= Beginning of Section =

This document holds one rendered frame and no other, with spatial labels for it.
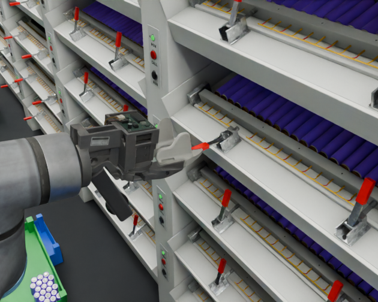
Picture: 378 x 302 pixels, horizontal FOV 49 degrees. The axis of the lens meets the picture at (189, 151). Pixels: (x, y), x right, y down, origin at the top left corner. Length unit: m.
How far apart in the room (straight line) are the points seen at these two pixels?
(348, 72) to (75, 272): 1.21
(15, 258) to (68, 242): 1.04
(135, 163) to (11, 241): 0.19
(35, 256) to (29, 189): 1.00
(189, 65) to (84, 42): 0.50
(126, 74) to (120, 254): 0.75
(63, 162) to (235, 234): 0.43
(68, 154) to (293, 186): 0.34
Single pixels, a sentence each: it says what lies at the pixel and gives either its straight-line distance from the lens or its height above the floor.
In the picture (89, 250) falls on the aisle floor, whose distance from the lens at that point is 1.61.
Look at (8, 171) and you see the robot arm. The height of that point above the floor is 0.85.
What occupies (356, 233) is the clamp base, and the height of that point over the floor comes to 0.75.
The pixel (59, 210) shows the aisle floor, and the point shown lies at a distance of 1.80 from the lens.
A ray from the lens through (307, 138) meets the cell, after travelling 0.71.
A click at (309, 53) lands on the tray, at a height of 0.94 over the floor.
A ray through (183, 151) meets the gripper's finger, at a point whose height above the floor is 0.78.
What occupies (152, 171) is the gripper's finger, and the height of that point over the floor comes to 0.78.
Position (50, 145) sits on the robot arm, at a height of 0.86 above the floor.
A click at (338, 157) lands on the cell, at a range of 0.67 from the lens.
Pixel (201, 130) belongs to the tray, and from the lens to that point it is 0.80.
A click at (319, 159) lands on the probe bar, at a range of 0.67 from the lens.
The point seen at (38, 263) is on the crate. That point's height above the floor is 0.06.
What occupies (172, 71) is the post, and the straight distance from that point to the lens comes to 0.82.
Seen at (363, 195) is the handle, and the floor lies 0.80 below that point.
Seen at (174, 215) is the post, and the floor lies 0.46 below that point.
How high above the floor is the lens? 1.15
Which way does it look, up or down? 34 degrees down
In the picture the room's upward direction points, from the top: straight up

= End of Section =

PROBLEM DESCRIPTION:
Select every line in the material above where the string "cell" occurs, and copy it.

THE COMPLETED TASK:
A ray from the lens through (307, 138) meets the cell, after travelling 0.71.
A click at (338, 157) lands on the cell, at a range of 0.67 from the lens.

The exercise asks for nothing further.